(Problem requirements):
Given the entries that follow, write out exactly the lines starting at the one containing "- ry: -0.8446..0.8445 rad" and ending at the one containing "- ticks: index", both ends included, and only those.

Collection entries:
>>>

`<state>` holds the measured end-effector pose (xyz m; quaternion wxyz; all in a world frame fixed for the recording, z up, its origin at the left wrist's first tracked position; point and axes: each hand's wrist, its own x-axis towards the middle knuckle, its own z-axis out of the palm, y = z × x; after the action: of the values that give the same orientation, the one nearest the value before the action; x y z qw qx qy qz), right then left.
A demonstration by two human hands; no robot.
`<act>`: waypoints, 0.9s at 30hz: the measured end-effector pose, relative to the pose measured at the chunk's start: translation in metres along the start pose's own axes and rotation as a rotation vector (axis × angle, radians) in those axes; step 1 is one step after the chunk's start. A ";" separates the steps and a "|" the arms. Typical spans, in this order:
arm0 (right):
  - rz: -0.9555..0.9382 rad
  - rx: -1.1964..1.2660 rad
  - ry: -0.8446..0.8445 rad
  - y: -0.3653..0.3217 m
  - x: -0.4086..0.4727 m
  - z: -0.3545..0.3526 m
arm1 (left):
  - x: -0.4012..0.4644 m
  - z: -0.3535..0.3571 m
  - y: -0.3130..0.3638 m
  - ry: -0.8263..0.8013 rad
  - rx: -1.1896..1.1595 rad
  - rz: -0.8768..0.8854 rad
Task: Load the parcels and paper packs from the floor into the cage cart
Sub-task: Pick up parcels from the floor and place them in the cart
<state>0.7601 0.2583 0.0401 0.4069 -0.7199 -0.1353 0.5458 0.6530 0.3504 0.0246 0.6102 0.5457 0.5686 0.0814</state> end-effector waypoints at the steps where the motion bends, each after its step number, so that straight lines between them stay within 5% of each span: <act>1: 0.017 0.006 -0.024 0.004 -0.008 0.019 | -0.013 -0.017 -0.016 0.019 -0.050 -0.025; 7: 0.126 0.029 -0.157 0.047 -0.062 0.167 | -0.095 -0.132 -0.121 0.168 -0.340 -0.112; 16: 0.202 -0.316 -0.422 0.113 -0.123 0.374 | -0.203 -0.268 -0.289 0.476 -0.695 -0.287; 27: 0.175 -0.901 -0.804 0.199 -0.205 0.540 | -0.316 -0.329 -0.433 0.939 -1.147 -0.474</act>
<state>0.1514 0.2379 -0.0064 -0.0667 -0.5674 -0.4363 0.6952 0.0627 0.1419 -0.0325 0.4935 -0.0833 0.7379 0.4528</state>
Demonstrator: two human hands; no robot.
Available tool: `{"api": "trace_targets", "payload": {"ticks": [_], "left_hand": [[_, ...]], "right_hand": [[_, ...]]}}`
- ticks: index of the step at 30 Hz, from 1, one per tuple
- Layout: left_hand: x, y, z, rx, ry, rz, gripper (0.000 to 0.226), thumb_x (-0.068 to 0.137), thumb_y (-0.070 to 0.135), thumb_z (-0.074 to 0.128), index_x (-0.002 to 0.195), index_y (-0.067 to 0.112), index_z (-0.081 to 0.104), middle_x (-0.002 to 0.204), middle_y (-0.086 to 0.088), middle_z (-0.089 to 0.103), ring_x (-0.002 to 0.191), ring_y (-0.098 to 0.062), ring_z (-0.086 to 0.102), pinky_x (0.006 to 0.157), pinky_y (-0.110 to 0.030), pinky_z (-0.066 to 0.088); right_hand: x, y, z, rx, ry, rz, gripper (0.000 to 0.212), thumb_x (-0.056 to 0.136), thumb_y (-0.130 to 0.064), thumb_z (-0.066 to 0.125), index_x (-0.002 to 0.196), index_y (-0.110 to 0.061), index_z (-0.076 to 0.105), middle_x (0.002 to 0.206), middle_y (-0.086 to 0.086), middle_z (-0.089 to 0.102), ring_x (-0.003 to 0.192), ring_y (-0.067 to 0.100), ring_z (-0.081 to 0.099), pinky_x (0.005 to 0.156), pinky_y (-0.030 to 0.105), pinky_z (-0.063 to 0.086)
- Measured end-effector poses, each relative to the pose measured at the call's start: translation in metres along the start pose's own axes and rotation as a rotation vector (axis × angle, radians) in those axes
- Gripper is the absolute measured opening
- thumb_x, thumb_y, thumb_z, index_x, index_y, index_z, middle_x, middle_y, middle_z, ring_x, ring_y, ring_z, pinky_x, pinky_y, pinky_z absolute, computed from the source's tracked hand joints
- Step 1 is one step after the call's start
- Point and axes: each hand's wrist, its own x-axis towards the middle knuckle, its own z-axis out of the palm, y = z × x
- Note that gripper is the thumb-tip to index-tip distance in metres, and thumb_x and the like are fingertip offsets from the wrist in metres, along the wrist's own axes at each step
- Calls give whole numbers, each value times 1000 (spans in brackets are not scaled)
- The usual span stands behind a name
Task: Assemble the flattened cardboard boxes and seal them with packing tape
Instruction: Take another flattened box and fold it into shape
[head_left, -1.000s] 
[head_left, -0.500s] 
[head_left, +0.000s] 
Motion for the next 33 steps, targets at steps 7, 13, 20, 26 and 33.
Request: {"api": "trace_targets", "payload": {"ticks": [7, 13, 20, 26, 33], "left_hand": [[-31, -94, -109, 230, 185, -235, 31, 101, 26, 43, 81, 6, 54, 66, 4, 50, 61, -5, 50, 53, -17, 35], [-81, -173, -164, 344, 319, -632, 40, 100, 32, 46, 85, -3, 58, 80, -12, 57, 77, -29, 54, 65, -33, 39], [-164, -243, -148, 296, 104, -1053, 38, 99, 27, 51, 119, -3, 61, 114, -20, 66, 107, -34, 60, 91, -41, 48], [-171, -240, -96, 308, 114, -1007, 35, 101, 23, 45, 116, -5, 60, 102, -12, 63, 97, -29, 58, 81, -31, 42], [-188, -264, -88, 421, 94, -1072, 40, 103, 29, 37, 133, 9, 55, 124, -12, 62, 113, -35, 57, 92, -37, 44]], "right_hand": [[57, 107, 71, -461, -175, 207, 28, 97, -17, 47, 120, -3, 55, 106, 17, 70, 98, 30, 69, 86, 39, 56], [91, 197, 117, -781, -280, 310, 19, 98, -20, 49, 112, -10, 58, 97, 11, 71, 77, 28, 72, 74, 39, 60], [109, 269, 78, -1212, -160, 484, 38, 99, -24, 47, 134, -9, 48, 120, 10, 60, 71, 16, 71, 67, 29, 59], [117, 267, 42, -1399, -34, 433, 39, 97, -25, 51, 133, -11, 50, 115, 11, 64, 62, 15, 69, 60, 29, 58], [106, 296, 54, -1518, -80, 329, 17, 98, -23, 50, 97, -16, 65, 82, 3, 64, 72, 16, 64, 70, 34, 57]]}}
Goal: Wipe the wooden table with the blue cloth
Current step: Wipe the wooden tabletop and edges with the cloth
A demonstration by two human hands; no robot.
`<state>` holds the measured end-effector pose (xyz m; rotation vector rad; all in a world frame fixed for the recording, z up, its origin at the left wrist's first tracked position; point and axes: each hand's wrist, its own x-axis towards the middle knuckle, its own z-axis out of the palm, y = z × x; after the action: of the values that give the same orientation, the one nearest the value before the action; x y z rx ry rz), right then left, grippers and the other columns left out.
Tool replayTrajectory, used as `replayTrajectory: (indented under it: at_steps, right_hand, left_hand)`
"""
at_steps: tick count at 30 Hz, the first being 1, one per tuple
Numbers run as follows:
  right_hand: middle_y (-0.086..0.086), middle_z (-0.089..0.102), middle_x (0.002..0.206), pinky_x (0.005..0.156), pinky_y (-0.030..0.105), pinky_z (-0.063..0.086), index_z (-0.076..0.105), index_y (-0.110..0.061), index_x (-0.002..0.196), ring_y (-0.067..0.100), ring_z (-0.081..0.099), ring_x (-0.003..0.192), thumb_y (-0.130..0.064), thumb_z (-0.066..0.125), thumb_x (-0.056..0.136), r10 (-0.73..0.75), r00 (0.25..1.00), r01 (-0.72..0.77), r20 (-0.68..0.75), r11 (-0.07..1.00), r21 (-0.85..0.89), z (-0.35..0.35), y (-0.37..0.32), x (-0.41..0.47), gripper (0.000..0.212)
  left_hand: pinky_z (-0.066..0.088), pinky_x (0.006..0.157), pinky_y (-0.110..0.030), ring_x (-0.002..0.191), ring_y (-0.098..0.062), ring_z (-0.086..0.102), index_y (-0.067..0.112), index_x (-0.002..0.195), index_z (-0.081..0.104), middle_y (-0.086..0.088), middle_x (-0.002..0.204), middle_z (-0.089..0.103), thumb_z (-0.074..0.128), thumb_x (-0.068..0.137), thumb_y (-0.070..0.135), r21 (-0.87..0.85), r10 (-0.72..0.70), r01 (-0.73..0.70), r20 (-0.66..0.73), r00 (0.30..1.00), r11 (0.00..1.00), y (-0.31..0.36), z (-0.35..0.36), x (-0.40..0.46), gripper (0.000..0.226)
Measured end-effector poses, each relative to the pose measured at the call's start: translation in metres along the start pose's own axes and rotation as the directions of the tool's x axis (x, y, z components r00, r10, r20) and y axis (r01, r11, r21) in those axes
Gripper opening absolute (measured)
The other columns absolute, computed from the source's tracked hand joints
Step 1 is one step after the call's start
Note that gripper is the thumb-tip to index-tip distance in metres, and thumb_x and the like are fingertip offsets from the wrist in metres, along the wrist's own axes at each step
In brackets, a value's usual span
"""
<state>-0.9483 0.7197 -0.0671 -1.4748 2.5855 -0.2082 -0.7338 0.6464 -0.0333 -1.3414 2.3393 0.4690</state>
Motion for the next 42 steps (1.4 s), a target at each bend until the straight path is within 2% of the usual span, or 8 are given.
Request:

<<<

(Response to this task):
  - ry: -0.8446..0.8445 rad
  - y: -0.3653..0.3217 m
  - x: -0.4086..0.4727 m
  - z: -0.3545..0.3526 m
arm1 (left):
  - x: -0.4012..0.4644 m
  - z: -0.3535..0.3571 m
  - y: -0.3130..0.3638 m
  - ry: -0.8263..0.8013 rad
  - rx: -1.1896..1.1595 rad
  - rz: -0.8768..0.8854 rad
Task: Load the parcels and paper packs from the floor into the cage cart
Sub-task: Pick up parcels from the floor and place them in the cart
<state>0.7601 0.2583 0.0401 0.4069 -0.7199 -0.1353 0.5458 0.6530 0.3504 0.0246 0.6102 0.5457 0.5686 0.0814</state> end-effector waypoints at the steps where the motion bends, each after its step number, so that straight lines between them stay within 5% of each span: <act>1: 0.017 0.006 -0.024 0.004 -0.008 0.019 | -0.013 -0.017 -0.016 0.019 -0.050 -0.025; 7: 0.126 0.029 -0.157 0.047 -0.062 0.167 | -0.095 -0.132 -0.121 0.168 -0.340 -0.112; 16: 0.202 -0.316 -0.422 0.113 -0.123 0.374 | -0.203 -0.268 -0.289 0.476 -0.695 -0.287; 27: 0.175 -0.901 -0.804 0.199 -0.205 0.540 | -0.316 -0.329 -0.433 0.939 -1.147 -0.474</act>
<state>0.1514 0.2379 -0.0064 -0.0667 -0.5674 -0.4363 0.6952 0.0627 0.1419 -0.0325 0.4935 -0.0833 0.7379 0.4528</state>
Demonstrator: two human hands; no robot.
Available tool: `{"api": "trace_targets", "payload": {"ticks": [_], "left_hand": [[_, ...]], "right_hand": [[_, ...]]}}`
- ticks: index of the step at 30 Hz, from 1, one per tuple

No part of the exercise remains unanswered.